OPEC’s crude oil production fell in November for the first time in months, while U.S. oil output continued to reach new highs, OPEC said in its monthly report on Wednesday.
Total OPEC-13 crude oil production averaged 27.84 million barrels per day (bpd) in November 2023, down by 57,000 bpd from October, amid lower production from Iraq, Angola, and Nigeria, OPEC’s Monthly Oil Market Report (MOMR) showed.
Venezuela and Libya, which are exempted from the OPEC+ deal, saw their crude oil production rise month-on-month, as did Kuwait, according to the secondary sources that OPEC uses to track its supply to the market.
Saudi Arabia, the leader of the cartel, increased its production slightly, by 12,000 bpd to 8.998 million bpd—in line with the Kingdom’s pledge to pump around 9 million bpd as part of its voluntary cut of 1 million bpd, which was extended by the end of March 2024.

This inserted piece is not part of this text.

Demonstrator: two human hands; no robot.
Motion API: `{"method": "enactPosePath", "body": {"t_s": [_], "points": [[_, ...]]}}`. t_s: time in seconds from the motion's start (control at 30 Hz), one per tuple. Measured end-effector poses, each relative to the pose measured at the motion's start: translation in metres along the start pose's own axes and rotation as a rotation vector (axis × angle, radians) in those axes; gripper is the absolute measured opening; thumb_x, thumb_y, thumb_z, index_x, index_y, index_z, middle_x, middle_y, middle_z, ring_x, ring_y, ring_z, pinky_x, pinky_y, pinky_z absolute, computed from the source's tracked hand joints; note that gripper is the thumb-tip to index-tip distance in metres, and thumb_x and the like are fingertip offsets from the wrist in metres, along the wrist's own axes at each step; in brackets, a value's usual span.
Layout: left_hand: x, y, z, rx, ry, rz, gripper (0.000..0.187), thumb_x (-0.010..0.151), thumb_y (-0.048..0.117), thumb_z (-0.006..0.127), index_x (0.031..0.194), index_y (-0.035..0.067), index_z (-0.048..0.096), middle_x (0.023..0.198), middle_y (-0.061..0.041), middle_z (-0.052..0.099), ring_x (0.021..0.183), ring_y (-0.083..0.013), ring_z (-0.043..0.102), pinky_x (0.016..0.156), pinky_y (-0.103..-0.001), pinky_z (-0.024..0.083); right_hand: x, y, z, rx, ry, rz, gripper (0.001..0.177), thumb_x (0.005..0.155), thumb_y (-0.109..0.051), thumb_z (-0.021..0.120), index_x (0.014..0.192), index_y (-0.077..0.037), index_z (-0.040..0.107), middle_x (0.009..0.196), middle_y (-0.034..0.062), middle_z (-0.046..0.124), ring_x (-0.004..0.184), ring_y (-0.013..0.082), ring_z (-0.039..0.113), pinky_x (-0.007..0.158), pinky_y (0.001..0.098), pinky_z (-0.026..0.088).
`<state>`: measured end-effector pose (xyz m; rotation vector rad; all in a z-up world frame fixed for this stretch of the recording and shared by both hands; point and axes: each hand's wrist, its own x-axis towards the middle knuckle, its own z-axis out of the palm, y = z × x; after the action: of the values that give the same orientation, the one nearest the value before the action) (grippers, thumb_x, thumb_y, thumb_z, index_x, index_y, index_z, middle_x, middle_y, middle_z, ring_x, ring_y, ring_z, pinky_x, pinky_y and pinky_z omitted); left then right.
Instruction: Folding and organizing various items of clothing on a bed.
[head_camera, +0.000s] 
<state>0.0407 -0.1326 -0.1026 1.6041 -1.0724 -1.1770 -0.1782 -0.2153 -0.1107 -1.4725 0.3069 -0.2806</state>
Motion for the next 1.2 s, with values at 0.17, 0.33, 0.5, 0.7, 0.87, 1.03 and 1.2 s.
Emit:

The official OPEC production numbers are in line with the Reuters survey from earlier this month, which showed that OPEC’s oil production dropped in November for the first monthly decline since July as Nigeria and Iraq saw lower shipments.
At the same time, OPEC noted in its report that “US crude and condensate production as well as NGL output continue to reach new highs. Total US liquids output reached a record 21.6 mb/d in September due to persistent outperformance of onshore and offshore production.”
OPEC expects U.S. liquids supply to grow by 1.3 million bpd in 2023.
The non-OPEC liquids supply growth forecast remains unchanged at 1.8 million bpd for 2023, driven by the U.S., Brazil, Kazakhstan, Norway, Guyana, Mexico, and China, the cartel said.
In a commentary on crude oil price movements in recent weeks, OPEC said that oil futures prices “experienced a significant downturn, marked by heavy selloffs amidst a highly volatile futures market.”
“The market dynamic was fuelled by exaggerated concerns about oil demand growth, which negatively impacted market sentiment,” the cartel noted.